Всё кружилось, перед глазами, когда я шёл обходить больных… Поля… мокрые, чёрные, пёстрые… мне становилось тошно, и я закрывал глаза… Да, начинался тиф. Я это знал. Но мне было всё равно. Я должен был, должен был спасать, спасать… Всё спасать! — говорил я себе. Меня трепала лихорадка, подкашивались ноги, и я говорил себе: я должен, должен… я опоздал, опоздал…
И Никеша поправился. Дед смотрел на меня какими-то необыкновенными глазами. Он говорил ими, старался что-то понять, моргал, разевал рот, плакал… А, может быть, мне казалось…
Помню, когда я последний раз пошёл, шатаясь в его избу и повалился на лавку, в угол, где лежали какие-то жёлтые цветы, он протянул ко мне руки и шептал с дрожью:
— Баринок… баринок… Божьи люди… баринок…
…И курчавый, худой Никеша смотрел с другой лавки огромными глазами. И всё закружилось и пропало… Потом всё было смутно. Я уже не мог подняться. Помню только пучок жёлтых, ярких жёлтых цветов над головой. Они качались и резали глаза… колосья, сухие, огромные шумящие сухие колосья. Они жужжали в уши, гремели, пугали… Они шептали: — баринок, баринок… Звали меня эти ужасные колосья… И сладкий, приторный, вязкий запах печёного хлеба заливал меня и томил, томил.
…Я пришёл в себя в нашем бараке.
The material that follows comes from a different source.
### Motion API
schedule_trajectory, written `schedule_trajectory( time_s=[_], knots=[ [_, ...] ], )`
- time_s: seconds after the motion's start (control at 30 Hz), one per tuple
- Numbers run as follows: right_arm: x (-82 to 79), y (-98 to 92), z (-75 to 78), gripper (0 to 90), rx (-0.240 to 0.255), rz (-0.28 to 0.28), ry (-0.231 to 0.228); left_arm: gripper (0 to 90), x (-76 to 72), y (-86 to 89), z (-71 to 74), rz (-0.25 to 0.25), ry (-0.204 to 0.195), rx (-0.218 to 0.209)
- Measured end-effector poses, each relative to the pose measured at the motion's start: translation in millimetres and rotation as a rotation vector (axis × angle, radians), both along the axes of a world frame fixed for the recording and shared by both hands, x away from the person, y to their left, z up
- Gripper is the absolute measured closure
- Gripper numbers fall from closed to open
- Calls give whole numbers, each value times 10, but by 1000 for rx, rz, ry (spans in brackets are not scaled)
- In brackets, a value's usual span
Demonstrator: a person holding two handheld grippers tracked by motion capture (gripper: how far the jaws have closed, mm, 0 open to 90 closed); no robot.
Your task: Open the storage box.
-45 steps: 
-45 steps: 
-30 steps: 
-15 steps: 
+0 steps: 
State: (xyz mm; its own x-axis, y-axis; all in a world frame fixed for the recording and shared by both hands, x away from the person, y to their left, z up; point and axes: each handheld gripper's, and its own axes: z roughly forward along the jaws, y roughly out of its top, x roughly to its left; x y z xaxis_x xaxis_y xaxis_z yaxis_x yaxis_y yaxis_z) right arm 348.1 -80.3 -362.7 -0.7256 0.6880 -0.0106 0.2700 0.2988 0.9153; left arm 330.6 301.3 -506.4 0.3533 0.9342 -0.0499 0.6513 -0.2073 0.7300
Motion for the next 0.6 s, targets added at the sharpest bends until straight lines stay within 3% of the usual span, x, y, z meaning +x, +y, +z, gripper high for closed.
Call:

Я пролежал без памяти три недели. И первое, что я увидел, был дед Антон. Он стоял ко мне спиной и разговаривал с нашей фельдшерицей. И когда обернулся ко мне, — смотрел, так смотрел… Такого взгляда, такой любви во взгляде я не помню. О, в этот момент он простил мне, если только он мог упрекать меня когда-нибудь, — он простил мне тех… троих малышей, те три пары голубых глаз…
— Теперь я здоров!… — сказал я, обливаясь потом, — Ну, что, как твой Никешка?